Edinburgh-born Paolozzi came of age as an artist during the early 1950s, when the possibilities of the “space age” loomed large but Hiroshima still cast its long shadow. His response was to be at once fascinated and terrified by the impact of technology on humankind. Among his early sculptures were macabre, humanoid creations, buckling under their own weight, bleeding cogs and gears, described by one of Paolozzi’s contemporaries as resembling ancient, unearthed artefacts. Abstract paintings he made that decade, meanwhile, resemble eerie, deserted cities and faces being subsumed by machinery.
Later works seem to show more optimism, with his famous, intricate screen-prints made up of circuit-boards and space-ship components, although even these are interspersed with goose-stepping soldiers and the odd human heart. He also began to work with aluminium – a more space age material – instead of bronze, giving his sculptures a sleeker, less aggressive appearance, more in keeping with the optimism of the 1960s.

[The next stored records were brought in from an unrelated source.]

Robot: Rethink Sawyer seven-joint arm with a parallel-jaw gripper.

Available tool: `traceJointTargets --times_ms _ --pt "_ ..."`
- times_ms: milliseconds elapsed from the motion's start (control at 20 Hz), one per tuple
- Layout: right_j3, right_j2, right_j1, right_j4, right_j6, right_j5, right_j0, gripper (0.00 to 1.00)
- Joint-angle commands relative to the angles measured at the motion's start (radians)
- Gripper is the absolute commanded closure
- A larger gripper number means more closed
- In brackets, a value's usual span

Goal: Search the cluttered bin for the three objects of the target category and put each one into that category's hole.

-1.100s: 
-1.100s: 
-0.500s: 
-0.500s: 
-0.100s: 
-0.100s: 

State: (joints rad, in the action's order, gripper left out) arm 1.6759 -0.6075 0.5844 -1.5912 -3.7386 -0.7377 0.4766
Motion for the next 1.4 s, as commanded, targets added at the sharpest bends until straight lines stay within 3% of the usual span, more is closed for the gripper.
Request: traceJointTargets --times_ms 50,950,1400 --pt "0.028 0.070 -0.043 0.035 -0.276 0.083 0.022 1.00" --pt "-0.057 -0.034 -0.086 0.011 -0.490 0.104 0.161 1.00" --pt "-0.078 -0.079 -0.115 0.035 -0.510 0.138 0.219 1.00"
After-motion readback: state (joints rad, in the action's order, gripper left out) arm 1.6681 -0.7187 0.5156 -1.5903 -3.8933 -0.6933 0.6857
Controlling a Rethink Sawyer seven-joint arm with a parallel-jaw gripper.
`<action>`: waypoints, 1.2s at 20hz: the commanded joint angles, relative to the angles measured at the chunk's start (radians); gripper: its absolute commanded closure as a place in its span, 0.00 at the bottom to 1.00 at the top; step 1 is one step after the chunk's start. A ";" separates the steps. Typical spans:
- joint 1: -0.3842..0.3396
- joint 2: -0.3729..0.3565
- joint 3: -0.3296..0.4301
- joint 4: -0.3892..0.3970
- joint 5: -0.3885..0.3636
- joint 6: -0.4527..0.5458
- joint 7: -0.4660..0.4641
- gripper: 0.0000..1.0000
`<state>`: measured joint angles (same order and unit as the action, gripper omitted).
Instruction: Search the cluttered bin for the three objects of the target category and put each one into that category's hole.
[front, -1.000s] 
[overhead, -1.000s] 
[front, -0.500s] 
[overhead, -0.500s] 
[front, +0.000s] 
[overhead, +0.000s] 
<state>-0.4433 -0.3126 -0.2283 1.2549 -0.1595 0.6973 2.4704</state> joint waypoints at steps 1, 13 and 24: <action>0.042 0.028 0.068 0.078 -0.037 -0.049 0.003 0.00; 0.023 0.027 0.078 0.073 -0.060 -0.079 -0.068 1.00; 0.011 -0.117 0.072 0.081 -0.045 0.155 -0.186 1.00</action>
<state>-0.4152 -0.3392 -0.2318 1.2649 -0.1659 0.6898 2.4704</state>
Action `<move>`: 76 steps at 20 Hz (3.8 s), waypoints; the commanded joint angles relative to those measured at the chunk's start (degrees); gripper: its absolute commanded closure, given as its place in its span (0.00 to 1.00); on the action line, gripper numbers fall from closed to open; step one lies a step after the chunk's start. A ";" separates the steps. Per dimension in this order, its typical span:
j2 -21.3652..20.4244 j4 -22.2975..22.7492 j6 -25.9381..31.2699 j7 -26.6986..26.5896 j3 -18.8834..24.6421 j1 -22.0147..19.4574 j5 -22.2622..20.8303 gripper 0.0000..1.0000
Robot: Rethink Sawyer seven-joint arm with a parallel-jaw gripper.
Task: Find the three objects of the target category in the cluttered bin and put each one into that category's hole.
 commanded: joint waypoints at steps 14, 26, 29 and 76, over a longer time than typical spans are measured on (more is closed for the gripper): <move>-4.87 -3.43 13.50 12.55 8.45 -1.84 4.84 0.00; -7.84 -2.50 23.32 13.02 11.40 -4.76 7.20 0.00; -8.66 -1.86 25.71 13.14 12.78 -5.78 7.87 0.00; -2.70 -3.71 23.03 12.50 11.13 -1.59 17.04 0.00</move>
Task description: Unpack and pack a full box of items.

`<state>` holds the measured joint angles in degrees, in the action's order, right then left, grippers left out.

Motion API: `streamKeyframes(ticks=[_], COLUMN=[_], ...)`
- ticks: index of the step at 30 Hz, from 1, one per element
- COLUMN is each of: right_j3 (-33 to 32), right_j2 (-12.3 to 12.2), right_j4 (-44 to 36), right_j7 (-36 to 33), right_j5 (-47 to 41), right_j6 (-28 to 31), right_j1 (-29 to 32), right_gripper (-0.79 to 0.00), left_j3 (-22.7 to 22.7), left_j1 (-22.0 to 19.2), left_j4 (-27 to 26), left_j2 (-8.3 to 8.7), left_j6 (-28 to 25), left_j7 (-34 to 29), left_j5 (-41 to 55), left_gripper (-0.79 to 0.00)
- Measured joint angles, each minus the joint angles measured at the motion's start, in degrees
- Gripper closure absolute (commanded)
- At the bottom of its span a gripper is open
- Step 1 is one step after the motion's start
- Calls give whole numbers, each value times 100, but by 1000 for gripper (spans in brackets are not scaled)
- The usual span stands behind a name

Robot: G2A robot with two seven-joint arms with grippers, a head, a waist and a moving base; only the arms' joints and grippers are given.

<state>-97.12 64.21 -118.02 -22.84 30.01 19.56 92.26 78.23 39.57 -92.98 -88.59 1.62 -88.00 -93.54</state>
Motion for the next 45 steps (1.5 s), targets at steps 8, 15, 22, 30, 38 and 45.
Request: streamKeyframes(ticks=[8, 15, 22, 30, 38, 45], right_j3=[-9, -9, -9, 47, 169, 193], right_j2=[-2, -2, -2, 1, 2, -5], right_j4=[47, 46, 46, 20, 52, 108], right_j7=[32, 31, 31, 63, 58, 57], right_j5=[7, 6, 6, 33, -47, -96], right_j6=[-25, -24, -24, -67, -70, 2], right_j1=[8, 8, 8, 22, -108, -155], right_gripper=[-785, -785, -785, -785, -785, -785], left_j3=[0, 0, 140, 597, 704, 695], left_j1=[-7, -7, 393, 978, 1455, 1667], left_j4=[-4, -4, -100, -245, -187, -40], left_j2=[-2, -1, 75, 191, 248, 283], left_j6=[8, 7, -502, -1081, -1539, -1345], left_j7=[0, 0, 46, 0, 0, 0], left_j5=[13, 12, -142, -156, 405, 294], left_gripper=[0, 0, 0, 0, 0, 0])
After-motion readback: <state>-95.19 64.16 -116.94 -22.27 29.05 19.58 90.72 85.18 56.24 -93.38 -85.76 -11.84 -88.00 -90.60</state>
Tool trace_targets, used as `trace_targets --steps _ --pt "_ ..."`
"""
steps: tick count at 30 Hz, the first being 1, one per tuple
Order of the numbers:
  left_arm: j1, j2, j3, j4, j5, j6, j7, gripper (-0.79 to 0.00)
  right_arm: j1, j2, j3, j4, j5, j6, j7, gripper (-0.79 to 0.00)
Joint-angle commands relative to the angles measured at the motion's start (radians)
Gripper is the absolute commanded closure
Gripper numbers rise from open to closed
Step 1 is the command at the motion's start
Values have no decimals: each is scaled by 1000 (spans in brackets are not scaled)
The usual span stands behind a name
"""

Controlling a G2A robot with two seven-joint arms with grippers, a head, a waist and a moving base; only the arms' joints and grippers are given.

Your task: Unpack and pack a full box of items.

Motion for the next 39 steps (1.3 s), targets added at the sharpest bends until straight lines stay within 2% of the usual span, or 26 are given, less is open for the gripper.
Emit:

Paolozzi – like countless others – is credited as one of the forebears of pop art, and his collages made from pin-up girls and of tins of beans and Time magazine covers certainly helped to shape the movement. His works lampooning his place within that canon, however, are a low point in this show, his references to Warhol’s soup cans and Jasper Johns’ flags a little too knowing and snide.
But even towards the end of his career, the mistrust of technology pervades his best work. The final room in this excellent retrospective features a series of busts perched on industrial plinths, the faces cut open and twisted, with slivers of metal apparently bursting out from within.
With Elon Musk saying humans must merge with robots to survive, and Stephen Hawking warning of the dangers of artificial intelligence, Paolozzi’s foreboding preoccupations are more relevant than ever.